Thanks for the input, everybody.
In other states I am familiar with, concrete encasement of steel stringer bridges, sometimes even just the fascia beams, was not uncommon in the 1920s and 1930s. Without the view underneath, my vote is that may be what is going on here.
The Arkansas City vicinity has several small concrete bridges from the early 1900s. They tend to cross small "canals" in the town. I am going to try to sort out the bridges and add them to bridgehunter.
Note: For those not from the area, the town name is pronounced arKANSAS City, not ARkansaw City. Most locals call it "Ark City."

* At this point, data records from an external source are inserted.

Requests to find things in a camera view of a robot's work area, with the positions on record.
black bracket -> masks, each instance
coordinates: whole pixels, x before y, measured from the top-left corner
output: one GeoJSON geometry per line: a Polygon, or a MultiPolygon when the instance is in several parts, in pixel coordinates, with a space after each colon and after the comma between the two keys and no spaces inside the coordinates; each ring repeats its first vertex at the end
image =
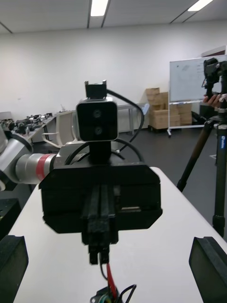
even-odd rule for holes
{"type": "Polygon", "coordinates": [[[113,186],[93,186],[83,208],[82,241],[88,245],[91,264],[98,264],[98,253],[101,263],[108,263],[109,245],[118,242],[113,193],[113,186]]]}

human hand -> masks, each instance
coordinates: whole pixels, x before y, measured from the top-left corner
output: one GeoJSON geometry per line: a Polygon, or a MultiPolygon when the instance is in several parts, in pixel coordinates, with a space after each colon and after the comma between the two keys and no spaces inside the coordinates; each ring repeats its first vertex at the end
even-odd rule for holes
{"type": "Polygon", "coordinates": [[[219,107],[219,99],[221,98],[221,95],[213,95],[210,100],[208,96],[205,96],[203,103],[207,103],[208,105],[211,105],[212,107],[219,107]]]}

black camera housing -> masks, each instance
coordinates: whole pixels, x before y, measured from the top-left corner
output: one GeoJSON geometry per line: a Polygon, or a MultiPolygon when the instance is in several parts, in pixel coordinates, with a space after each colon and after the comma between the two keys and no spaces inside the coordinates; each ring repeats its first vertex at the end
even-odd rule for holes
{"type": "Polygon", "coordinates": [[[117,105],[108,99],[85,100],[77,105],[80,139],[113,141],[118,136],[117,105]]]}

whiteboard stand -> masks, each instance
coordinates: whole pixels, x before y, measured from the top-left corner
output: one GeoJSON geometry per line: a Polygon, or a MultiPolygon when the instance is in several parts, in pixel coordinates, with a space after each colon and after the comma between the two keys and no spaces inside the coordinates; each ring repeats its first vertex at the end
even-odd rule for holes
{"type": "Polygon", "coordinates": [[[195,100],[195,101],[180,101],[180,102],[168,102],[169,103],[169,111],[168,111],[168,137],[171,138],[171,129],[179,129],[179,128],[198,128],[198,127],[204,127],[204,124],[202,125],[180,125],[180,126],[170,126],[170,106],[175,104],[186,104],[186,103],[200,103],[202,100],[195,100]]]}

ceiling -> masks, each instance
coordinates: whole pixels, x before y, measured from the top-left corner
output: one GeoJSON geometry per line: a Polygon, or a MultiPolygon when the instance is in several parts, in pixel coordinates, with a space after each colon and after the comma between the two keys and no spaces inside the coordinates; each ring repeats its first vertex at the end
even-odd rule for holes
{"type": "Polygon", "coordinates": [[[103,17],[90,17],[91,0],[0,0],[0,34],[227,19],[226,0],[188,12],[195,2],[109,0],[103,17]]]}

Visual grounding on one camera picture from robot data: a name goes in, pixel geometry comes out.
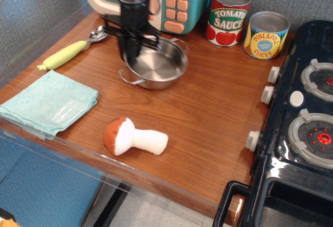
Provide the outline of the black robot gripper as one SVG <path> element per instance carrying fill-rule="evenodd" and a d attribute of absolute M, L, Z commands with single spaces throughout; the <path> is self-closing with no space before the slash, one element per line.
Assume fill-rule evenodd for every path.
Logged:
<path fill-rule="evenodd" d="M 160 31 L 148 22 L 149 0 L 119 0 L 120 14 L 104 14 L 105 30 L 117 37 L 120 56 L 129 66 L 142 46 L 158 47 Z"/>

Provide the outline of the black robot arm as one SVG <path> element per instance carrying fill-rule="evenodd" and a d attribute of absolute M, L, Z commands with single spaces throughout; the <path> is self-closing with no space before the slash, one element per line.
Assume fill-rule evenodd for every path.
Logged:
<path fill-rule="evenodd" d="M 104 29 L 117 37 L 122 59 L 133 64 L 143 46 L 158 49 L 160 31 L 148 21 L 152 15 L 150 0 L 118 1 L 120 15 L 102 15 L 105 20 Z"/>

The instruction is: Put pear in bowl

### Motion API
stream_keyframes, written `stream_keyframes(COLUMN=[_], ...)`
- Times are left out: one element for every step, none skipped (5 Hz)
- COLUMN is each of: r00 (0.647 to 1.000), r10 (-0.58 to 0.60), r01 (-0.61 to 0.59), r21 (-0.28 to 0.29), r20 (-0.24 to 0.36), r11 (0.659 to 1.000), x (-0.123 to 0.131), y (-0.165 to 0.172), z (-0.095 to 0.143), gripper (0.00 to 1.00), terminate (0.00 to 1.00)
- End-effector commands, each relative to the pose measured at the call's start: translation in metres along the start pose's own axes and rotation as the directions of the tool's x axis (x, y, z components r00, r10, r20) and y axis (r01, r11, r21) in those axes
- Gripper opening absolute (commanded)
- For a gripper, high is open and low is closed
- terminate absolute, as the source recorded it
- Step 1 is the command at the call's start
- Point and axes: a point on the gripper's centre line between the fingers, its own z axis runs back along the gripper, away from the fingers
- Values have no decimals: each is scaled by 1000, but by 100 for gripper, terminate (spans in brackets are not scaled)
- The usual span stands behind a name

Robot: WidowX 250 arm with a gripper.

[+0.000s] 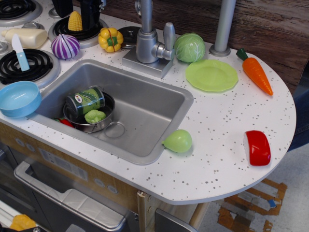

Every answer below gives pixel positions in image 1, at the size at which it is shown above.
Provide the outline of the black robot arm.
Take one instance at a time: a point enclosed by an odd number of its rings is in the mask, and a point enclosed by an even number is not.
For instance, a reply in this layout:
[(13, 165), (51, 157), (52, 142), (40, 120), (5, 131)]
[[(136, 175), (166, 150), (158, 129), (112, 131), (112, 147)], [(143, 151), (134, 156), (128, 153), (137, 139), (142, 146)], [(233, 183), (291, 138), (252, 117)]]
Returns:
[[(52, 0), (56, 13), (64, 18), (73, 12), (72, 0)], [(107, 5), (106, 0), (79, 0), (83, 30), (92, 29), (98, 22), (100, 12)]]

I strongly agree with Clark; you will never know for sure without a look underneath...also, I would venture to say, looking at the thickness of the portions on the side of the bridge under the railings, that the NBI is probably correct...if this were a slab of that thickness, it would be so heavy that no substructure would ever be able to support it; these portions are most likely concrete facades that hide the stringers. The railings seem to be sitting on top of this portion rather than being part of the superstructure as a whole, possibly eliminating the through-girder option as well. It looks to me like the railings do not contribute to the structural strength of the bridge...I would bet that it is indeed a steel stringer, or possibly a concrete T-beam bridge...
Through girder, slab, beam, stringer--it's like determining the gender of a rabbit--you need to take a look underneath.
I need to look in my vintage concrete design books to see if there's an easy way to determine visually whether the railing contributes structurally. I don't recall seeing anything.
It's very nice to see this classic small town bridge from the early days of "modern" roads.
I will be uploading photographs of this bridge in the near future. For now, I have added Street View.
Although NBI classifies this bridge as a steel stringer, I believe that it is a concrete through girder. As always, any feedback is welcome.